Pose Invariant Face Recognition (PIFR) has significantly advanced with Generative Adversarial Networks (GANs), which rotate face images acquired at any angle to a frontal view for enhanced recognition. However, such frontalization methods typically need ground-truth frontal-view images, often collected under strict laboratory conditions, making it challenging and costly to acquire the necessary training data. Additionally, traditional self-supervised PIFR methods rely on external rendering models for training, further complicating the overall training process. To tackle these two issues, we propose a new framework called Mask Rotate. Our framework introduces a novel training approach that requires no paired ground truth data for the face image frontalization task. Moreover, it eliminates the need for an external rendering model during training.

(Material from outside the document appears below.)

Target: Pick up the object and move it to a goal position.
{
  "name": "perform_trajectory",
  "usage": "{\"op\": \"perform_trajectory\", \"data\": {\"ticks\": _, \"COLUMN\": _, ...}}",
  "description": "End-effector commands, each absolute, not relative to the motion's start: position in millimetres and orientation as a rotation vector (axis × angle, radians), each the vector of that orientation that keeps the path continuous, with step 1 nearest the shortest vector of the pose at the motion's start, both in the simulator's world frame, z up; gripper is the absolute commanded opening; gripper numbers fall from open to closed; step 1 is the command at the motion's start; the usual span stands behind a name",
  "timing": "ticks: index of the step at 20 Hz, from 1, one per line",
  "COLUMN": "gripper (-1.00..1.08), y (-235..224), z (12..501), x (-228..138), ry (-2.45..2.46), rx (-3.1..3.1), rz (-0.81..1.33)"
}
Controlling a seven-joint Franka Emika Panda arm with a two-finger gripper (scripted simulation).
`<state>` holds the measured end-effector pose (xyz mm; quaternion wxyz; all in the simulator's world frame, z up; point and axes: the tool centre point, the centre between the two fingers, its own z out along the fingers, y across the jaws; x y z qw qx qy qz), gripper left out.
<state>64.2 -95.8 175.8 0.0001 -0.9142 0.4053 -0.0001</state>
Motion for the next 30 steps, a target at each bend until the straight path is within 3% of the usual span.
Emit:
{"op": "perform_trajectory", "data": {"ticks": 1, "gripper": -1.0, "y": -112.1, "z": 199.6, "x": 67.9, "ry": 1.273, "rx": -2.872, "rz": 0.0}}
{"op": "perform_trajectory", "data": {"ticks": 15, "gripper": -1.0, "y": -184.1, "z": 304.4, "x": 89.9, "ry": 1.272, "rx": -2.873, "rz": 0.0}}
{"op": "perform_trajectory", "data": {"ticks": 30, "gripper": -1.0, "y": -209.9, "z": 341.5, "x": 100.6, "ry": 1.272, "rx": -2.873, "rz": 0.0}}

Specifically, our framework simplifies the face image frontalization task by transforming it into a face image completion task. During the inference or testing stage, it employs a reliable pre-trained rendering model to obtain a frontal-view face image, which may have several regions with missing texture due to pose variations and occlusion. Our framework then uses a novel self-supervised Random Mask Attention Generative Adversarial Network (RMAGAN) to fill in these missing regions by considering them as randomly masked regions. Furthermore, our proposed Mask Rotate framework uses a reliable post-processing model designed to improve the visual quality of the face images after frontalization. In comprehensive experiments, the Mask Rotate framework eliminates the requirement for complex computations during training and achieves strong results, both qualitative and quantitative, compared to the state-of-the-art.

查看原文本刊更多论文

解决姿态不变人脸识别问题的自监督随机掩码注意力 GAN

姿态不变人脸识别（PIFR）在生成对抗网络（GANs）的帮助下取得了长足的进步，该网络可将从任何角度获取的人脸图像旋转为正面视图，从而提高识别率。然而，这种正面化方法通常需要在严格的实验室条件下采集的地面真实正面视图图像，因此获取必要的训练数据具有挑战性且成本高昂。此外，传统的自监督 PIFR 方法依赖外部渲染模型进行训练，使整个训练过程更加复杂。为了解决这两个问题，我们提出了一个名为 Mask Rotate 的新框架。我们的框架引入了一种新颖的训练方法，无需为人脸图像正面化任务提供成对的地面真实数据。此外，它在训练过程中无需外部渲染模型。具体来说，我们的框架将人脸图像正面化任务转化为人脸图像完成任务，从而简化了人脸图像正面化任务。在推理或测试阶段，它采用可靠的预训练渲染模型来获取正面视角的人脸图像，由于姿势变化和遮挡，该图像可能会有几个纹理缺失的区域。然后，我们的框架使用新颖的自监督随机遮罩注意力生成对抗网络（RMAGAN），通过将这些区域视为随机遮罩区域来填补这些缺失区域。此外，我们提出的掩码旋转框架采用了可靠的后处理模型，旨在提高正面化后人脸图像的视觉质量。在综合实验中，面具旋转框架无需在训练过程中进行复杂的计算，在定性和定量方面都取得了优于最先进技术的结果。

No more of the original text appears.